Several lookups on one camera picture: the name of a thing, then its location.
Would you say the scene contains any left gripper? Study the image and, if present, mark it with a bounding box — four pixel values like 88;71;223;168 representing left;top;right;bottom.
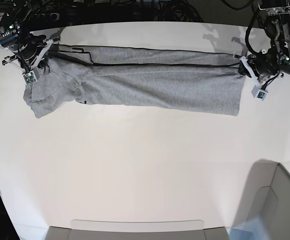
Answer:
238;48;284;84

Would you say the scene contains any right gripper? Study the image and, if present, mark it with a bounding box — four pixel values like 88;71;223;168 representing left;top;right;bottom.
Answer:
2;33;60;75

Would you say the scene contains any grey T-shirt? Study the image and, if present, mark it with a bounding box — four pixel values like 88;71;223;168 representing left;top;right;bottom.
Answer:
24;44;245;118

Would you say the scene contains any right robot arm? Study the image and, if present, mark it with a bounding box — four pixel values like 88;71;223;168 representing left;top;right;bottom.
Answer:
0;0;60;80

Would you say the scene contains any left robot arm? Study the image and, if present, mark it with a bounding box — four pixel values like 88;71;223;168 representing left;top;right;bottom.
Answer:
238;0;290;84

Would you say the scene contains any black power strip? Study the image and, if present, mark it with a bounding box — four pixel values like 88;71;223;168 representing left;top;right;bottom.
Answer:
29;12;61;23

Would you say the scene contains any beige chair right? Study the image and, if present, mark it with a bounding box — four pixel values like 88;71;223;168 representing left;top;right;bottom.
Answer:
243;164;290;240

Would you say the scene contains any beige chair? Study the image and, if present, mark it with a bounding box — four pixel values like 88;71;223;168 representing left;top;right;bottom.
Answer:
46;219;229;240
243;164;290;240

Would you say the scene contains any beige chair back bottom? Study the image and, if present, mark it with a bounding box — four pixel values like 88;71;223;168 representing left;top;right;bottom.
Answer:
46;219;229;240

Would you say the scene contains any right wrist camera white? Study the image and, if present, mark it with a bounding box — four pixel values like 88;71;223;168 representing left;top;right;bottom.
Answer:
23;68;40;85

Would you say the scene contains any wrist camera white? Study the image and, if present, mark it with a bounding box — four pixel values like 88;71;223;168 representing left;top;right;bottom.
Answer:
23;68;40;85
251;85;268;101

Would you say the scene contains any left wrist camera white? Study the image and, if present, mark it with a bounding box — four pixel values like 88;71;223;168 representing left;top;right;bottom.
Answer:
251;85;268;101

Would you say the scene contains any black cable bundle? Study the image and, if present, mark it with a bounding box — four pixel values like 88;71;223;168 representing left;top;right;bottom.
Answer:
157;0;205;23

──────────

**TASK PROMPT**
Reply with nothing except the number of lines in the records that include the word "chair".

**COMPLETED EXERCISE**
3